● **Work item**
Within the material below, transcribe exactly the lines from the one holding "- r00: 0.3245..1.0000" through the one holding "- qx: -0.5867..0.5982", keeping both ends and skipping the rest.

● **The records**

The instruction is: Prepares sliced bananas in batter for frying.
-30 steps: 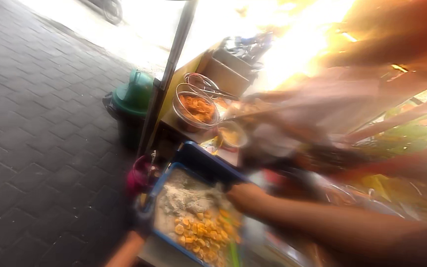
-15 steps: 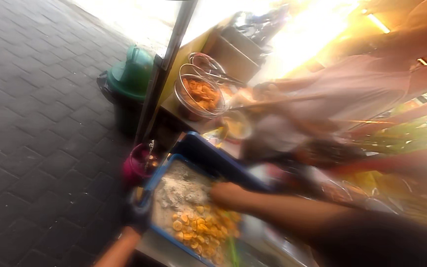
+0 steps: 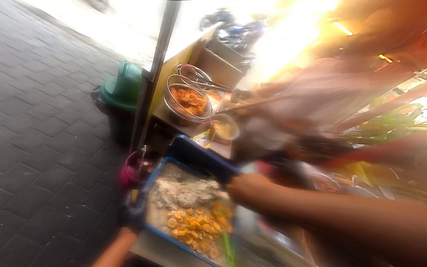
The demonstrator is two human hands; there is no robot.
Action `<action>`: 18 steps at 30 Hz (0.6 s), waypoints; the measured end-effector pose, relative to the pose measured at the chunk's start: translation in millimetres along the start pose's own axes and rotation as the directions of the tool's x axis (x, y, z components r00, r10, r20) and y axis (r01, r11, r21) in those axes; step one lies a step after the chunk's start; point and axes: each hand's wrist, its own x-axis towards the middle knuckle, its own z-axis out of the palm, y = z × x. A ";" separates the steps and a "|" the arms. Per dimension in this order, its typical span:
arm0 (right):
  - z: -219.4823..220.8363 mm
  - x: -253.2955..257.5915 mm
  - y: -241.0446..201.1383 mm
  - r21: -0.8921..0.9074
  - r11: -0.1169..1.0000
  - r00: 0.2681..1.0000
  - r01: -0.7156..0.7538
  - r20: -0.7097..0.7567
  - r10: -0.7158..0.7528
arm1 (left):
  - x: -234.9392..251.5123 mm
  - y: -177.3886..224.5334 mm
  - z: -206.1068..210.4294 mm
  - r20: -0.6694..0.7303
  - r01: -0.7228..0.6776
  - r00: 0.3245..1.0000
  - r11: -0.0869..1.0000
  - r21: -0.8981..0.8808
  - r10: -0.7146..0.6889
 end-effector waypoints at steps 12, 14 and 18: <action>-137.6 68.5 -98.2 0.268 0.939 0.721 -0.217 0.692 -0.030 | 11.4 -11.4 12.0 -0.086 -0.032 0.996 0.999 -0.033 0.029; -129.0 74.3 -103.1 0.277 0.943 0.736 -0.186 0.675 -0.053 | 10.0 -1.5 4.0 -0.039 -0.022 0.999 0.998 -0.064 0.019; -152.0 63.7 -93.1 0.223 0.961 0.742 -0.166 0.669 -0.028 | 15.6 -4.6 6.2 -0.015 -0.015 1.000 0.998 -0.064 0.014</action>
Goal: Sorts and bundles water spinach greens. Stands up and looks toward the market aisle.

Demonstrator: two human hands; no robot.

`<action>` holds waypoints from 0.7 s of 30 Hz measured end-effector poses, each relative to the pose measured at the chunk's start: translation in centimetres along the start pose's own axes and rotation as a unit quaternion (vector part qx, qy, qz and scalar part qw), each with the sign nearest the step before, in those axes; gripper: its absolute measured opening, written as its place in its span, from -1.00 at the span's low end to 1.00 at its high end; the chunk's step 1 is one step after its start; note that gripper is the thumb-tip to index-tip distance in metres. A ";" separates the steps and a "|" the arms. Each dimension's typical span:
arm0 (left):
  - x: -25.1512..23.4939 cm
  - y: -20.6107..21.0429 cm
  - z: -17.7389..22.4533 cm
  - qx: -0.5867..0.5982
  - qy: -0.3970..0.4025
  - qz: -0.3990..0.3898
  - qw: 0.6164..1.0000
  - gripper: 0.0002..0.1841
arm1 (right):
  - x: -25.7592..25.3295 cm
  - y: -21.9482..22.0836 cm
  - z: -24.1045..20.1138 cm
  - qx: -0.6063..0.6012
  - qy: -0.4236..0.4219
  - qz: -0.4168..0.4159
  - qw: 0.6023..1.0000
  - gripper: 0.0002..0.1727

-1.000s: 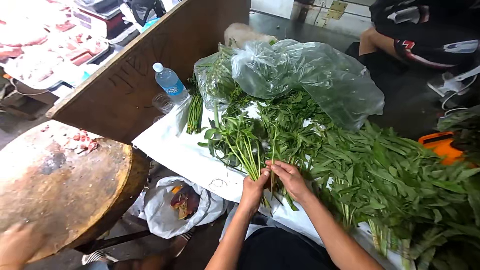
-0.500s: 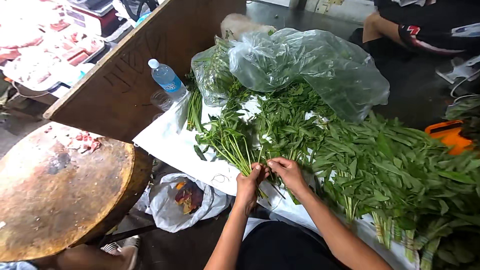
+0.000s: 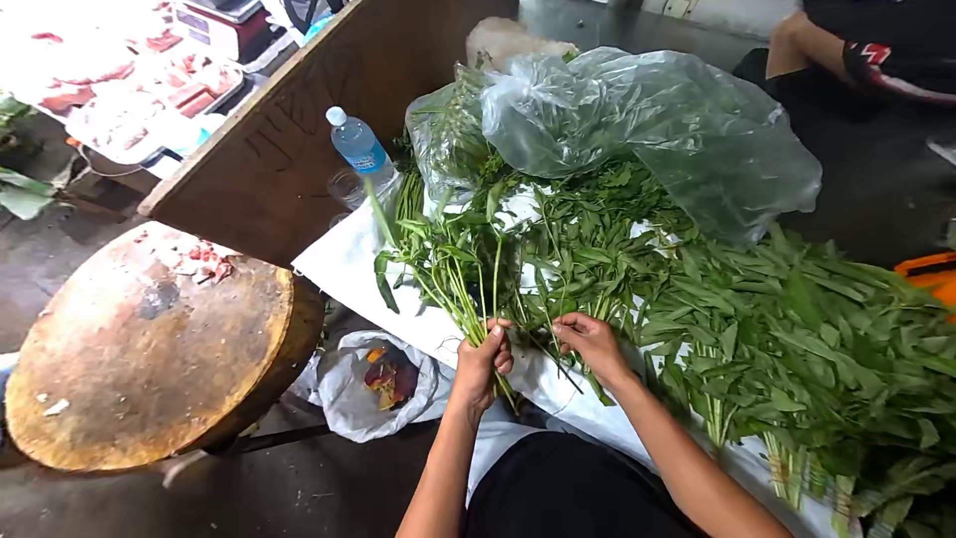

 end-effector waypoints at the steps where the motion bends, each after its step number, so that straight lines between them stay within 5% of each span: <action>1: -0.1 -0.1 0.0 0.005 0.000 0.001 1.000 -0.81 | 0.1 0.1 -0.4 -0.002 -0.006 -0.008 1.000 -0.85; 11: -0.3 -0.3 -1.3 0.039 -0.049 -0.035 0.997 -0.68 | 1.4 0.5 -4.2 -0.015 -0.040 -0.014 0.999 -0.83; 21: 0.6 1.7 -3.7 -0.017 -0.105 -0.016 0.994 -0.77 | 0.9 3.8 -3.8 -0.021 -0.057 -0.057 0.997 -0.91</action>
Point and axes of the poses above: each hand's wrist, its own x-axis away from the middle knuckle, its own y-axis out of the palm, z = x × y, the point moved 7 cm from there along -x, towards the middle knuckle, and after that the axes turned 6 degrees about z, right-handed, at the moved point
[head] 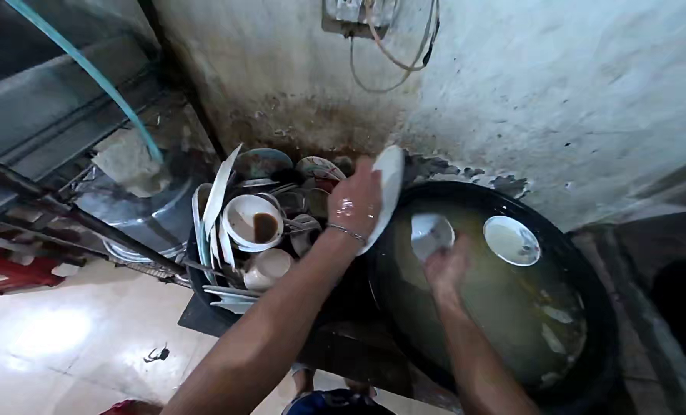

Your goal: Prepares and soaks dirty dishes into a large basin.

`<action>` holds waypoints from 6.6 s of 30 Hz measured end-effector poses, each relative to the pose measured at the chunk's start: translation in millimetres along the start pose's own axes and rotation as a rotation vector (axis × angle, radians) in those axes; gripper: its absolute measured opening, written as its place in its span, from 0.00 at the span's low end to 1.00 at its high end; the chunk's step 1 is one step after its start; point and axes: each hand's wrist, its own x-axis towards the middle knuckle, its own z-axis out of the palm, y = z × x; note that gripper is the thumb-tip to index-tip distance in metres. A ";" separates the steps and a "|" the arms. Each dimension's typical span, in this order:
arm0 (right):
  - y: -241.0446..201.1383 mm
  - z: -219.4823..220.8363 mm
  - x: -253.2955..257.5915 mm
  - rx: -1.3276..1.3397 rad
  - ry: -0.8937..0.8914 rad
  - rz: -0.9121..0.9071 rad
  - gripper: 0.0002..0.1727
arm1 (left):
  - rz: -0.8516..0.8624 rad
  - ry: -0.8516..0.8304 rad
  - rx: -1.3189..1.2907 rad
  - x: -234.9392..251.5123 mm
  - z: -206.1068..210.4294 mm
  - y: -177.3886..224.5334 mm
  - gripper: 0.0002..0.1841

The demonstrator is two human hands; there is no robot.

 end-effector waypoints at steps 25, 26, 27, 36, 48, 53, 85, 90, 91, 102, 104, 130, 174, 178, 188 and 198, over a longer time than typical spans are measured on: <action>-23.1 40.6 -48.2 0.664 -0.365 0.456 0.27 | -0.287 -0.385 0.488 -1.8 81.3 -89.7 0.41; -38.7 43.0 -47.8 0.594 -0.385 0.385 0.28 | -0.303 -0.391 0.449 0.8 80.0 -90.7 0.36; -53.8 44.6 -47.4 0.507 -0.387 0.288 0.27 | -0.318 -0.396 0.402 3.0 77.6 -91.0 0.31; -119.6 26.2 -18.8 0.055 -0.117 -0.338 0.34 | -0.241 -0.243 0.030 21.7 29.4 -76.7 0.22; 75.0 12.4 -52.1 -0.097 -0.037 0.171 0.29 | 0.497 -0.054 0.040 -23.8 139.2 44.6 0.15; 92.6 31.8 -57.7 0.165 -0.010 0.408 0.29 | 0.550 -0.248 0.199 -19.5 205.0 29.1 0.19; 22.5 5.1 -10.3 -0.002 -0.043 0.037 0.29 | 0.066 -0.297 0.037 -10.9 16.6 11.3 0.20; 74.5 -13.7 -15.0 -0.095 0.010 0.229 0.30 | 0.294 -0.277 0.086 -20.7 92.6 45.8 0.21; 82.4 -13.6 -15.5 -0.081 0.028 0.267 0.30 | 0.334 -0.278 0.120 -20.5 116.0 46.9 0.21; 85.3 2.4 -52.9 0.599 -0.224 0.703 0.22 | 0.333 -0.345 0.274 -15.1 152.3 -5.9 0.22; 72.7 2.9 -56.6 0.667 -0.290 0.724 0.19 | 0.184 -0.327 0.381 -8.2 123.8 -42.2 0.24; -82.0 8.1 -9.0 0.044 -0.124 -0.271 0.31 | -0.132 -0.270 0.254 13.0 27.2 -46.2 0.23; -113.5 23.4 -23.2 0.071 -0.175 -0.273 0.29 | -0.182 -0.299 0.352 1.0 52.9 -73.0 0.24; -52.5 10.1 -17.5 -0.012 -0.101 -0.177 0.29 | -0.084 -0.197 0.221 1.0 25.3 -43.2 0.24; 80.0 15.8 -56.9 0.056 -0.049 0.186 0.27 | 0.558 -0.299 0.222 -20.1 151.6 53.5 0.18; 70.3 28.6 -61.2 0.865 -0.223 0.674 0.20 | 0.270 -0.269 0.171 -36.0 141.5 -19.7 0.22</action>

● **Solved exercise**
  - r00: 0.3245..1.0000
  - r11: -0.0869..1.0000
  - r21: -0.8981..0.8808
  - r10: -0.7146..0.6889
 end-effector waypoints at steps 12, 14 and 18: <action>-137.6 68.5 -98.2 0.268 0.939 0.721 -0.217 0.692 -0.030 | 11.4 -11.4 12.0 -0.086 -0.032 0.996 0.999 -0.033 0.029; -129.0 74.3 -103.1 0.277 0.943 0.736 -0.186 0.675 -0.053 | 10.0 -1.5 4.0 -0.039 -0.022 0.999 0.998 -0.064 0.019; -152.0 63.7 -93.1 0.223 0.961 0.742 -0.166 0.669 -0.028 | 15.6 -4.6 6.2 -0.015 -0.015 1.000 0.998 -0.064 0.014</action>
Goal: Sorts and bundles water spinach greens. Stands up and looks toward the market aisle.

Demonstrator: two human hands; no robot.

`<action>` holds waypoints from 0.7 s of 30 Hz measured end-effector poses, each relative to the pose measured at the chunk's start: translation in centimetres along the start pose's own axes and rotation as a unit quaternion (vector part qx, qy, qz and scalar part qw), each with the sign nearest the step before, in those axes; gripper: its absolute measured opening, written as its place in its span, from -1.00 at the span's low end to 1.00 at its high end; the chunk's step 1 is one step after its start; note that gripper is the thumb-tip to index-tip distance in metres. A ";" separates the steps and a "|" the arms. Each dimension's typical span:
arm0 (left):
  - x: -25.1512..23.4939 cm
  - y: -20.6107..21.0429 cm
  - z: -17.7389..22.4533 cm
  - qx: -0.5867..0.5982

The work on this exercise has been completed.